## About this task
Write the records out once more. Leave each line exactly as given.

:: Material for the task

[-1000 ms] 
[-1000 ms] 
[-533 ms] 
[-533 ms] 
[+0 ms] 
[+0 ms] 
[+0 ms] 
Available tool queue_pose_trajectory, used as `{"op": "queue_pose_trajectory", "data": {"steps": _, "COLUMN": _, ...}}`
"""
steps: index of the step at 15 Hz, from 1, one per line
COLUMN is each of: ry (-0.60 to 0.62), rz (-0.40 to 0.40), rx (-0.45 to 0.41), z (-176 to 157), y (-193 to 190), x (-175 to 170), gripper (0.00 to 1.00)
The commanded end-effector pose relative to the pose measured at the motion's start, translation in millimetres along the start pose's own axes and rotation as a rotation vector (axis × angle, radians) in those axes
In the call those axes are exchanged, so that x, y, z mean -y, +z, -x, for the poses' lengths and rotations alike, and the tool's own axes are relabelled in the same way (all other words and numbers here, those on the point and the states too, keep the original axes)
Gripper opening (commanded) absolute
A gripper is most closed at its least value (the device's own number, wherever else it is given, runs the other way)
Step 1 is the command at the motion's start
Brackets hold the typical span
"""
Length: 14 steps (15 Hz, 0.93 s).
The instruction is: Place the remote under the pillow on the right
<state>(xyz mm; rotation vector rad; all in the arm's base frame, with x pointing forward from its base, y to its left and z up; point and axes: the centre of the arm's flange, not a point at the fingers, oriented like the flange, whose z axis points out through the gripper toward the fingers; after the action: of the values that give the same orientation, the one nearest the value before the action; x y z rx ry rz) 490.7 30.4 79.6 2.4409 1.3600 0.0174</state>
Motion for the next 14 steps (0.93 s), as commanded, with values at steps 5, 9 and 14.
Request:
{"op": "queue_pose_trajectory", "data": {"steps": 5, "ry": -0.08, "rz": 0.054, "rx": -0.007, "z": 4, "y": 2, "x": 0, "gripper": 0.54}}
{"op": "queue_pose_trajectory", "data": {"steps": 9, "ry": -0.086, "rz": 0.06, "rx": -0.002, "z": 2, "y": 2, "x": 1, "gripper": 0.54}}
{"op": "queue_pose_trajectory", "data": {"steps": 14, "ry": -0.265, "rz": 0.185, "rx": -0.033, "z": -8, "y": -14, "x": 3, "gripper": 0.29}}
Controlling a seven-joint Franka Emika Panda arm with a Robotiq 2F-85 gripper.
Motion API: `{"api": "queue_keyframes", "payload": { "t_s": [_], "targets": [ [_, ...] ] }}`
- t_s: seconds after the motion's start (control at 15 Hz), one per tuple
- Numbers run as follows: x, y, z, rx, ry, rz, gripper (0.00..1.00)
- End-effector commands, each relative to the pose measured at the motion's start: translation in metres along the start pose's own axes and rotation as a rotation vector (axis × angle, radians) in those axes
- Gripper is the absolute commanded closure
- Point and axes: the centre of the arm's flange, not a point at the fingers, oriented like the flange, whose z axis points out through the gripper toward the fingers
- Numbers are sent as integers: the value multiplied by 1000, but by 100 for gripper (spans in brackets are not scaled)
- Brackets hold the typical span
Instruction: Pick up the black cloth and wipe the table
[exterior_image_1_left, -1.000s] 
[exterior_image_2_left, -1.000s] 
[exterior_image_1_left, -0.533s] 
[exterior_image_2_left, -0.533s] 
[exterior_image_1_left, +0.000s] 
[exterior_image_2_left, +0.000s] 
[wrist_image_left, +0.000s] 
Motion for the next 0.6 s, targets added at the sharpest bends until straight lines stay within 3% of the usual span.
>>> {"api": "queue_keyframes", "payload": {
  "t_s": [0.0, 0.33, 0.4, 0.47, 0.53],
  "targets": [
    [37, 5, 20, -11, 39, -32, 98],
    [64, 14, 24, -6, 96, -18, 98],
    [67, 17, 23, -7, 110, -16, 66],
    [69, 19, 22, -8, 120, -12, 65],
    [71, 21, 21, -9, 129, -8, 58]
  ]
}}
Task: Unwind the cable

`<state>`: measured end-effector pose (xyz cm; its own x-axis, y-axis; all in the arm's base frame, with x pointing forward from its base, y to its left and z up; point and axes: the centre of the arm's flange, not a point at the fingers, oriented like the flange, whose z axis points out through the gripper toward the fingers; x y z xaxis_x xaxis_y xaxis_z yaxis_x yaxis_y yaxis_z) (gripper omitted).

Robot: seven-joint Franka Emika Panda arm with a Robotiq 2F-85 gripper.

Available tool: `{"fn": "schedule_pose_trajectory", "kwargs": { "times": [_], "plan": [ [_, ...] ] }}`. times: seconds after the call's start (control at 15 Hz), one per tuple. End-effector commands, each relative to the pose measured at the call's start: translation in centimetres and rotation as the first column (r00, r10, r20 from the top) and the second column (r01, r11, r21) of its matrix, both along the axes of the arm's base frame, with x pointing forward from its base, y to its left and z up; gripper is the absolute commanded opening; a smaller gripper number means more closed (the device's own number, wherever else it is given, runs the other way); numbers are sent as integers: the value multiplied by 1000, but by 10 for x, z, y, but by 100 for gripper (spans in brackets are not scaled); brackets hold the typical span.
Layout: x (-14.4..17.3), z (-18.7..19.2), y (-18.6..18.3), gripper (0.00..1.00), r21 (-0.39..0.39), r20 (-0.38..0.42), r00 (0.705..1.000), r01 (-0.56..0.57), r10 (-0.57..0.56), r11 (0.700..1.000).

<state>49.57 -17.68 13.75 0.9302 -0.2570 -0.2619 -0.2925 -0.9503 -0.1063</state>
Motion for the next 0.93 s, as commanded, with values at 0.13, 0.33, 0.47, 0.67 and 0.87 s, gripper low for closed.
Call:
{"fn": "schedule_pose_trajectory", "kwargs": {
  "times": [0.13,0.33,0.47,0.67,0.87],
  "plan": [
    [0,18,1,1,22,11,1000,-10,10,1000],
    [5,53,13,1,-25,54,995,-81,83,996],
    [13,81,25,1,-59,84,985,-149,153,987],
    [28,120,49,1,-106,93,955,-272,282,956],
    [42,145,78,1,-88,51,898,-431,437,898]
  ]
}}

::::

## Answer section
[-1000 ms] 
[-1000 ms] 
[-533 ms] 
[-533 ms] 
[+0 ms] 
[+0 ms] 
[+0 ms] 
Available tool queue_pose_trajectory, used as `{"op": "queue_pose_trajectory", "data": {"steps": _, "COLUMN": _, ...}}`
"""
steps: index of the step at 15 Hz, from 1, one per line
COLUMN is each of: ry (-0.60 to 0.62), rz (-0.40 to 0.40), rx (-0.45 to 0.41), z (-176 to 157), y (-193 to 190), x (-175 to 170), gripper (0.00 to 1.00)
The commanded end-effector pose relative to the pose measured at the motion's start, translation in millimetres along the start pose's own axes and rotation as a rotation vector (axis × angle, radians) in those axes
In the call those axes are exchanged, so that x, y, z mean -y, +z, -x, for the poses' lengths and rotations alike, and the tool's own axes are relabelled in the same way (all other words and numbers here, those on the point and the states too, keep the original axes)
Gripper opening (commanded) absolute
A gripper is most closed at its least value (the device's own number, wherever else it is given, runs the other way)
Step 1 is the command at the motion's start
Brackets hold the typical span
"""
Length: 14 steps (15 Hz, 0.93 s).
The instruction is: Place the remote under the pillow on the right
<state>(xyz mm; rotation vector rad; all in the arm's base frame, with x pointing forward from its base, y to its left and z up; point and axes: the centre of the arm's flange, not a point at the fingers, oriented like the flange, whose z axis points out through the gripper toward the fingers; after the action: of the values that give the same orientation, the one nearest the value before the action; x y z rx ry rz) 490.7 30.4 79.6 2.4409 1.3600 0.0174</state>
Motion for the next 14 steps (0.93 s), as commanded, with values at steps 5, 9 and 14.
Request:
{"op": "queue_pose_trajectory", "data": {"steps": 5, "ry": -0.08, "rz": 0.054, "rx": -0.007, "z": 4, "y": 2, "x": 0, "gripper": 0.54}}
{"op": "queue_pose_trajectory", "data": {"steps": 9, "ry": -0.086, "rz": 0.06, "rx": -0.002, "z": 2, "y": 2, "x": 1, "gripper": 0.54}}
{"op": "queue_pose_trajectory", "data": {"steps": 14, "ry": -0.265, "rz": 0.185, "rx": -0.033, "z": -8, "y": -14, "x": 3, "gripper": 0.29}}
Controlling a seven-joint Franka Emika Panda arm with a Robotiq 2F-85 gripper.
Motion API: `{"api": "queue_keyframes", "payload": { "t_s": [_], "targets": [ [_, ...] ] }}`
- t_s: seconds after the motion's start (control at 15 Hz), one per tuple
- Numbers run as follows: x, y, z, rx, ry, rz, gripper (0.00..1.00)
- End-effector commands, each relative to the pose measured at the motion's start: translation in metres along the start pose's own axes and rotation as a rotation vector (axis × angle, radians) in those axes
- Gripper is the absolute commanded closure
- Point and axes: the centre of the arm's flange, not a point at the fingers, oriented like the flange, whose z axis points out through the gripper toward the fingers
- Numbers are sent as integers: the value multiplied by 1000, but by 100 for gripper (spans in brackets are not scaled)
- Brackets hold the typical span
Instruction: Pick up the black cloth and wipe the table
[exterior_image_1_left, -1.000s] 
[exterior_image_2_left, -1.000s] 
[exterior_image_1_left, -0.533s] 
[exterior_image_2_left, -0.533s] 
[exterior_image_1_left, +0.000s] 
[exterior_image_2_left, +0.000s] 
[wrist_image_left, +0.000s] 
Motion for the next 0.6 s, targets added at the sharpest bends until straight lines stay within 3% of the usual span.
>>> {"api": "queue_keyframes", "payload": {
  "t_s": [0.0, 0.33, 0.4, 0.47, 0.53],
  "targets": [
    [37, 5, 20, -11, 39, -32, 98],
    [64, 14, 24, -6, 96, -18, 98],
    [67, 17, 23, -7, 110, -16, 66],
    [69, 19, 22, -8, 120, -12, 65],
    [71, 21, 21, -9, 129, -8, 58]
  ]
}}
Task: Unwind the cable

`<state>`: measured end-effector pose (xyz cm; its own x-axis, y-axis; all in the arm's base frame, with x pointing forward from its base, y to its left and z up; point and axes: the centre of the arm's flange, not a point at the fingers, oriented like the flange, whose z axis points out through the gripper toward the fingers; x y z xaxis_x xaxis_y xaxis_z yaxis_x yaxis_y yaxis_z) (gripper omitted).

Robot: seven-joint Franka Emika Panda arm with a Robotiq 2F-85 gripper.

Available tool: `{"fn": "schedule_pose_trajectory", "kwargs": { "times": [_], "plan": [ [_, ...] ] }}`. times: seconds after the call's start (control at 15 Hz), one per tuple. End-effector commands, each relative to the pose measured at the call's start: translation in centimetres and rotation as the first column (r00, r10, r20 from the top) and the second column (r01, r11, r21) of its matrix, both along the axes of the arm's base frame, with x pointing forward from its base, y to its left and z up; gripper is the absolute commanded opening; a smaller gripper number means more closed (the device's own number, wherever else it is given, runs the other way); numbers are sent as integers: the value multiplied by 1000, but by 10 for x, z, y, but by 100 for gripper (spans in brackets are not scaled); brackets hold the typical span.
Layout: x (-14.4..17.3), z (-18.7..19.2), y (-18.6..18.3), gripper (0.00..1.00), r21 (-0.39..0.39), r20 (-0.38..0.42), r00 (0.705..1.000), r01 (-0.56..0.57), r10 (-0.57..0.56), r11 (0.700..1.000).

<state>49.57 -17.68 13.75 0.9302 -0.2570 -0.2619 -0.2925 -0.9503 -0.1063</state>
Motion for the next 0.93 s, as commanded, with values at 0.13, 0.33, 0.47, 0.67 and 0.87 s, gripper low for closed.
Call:
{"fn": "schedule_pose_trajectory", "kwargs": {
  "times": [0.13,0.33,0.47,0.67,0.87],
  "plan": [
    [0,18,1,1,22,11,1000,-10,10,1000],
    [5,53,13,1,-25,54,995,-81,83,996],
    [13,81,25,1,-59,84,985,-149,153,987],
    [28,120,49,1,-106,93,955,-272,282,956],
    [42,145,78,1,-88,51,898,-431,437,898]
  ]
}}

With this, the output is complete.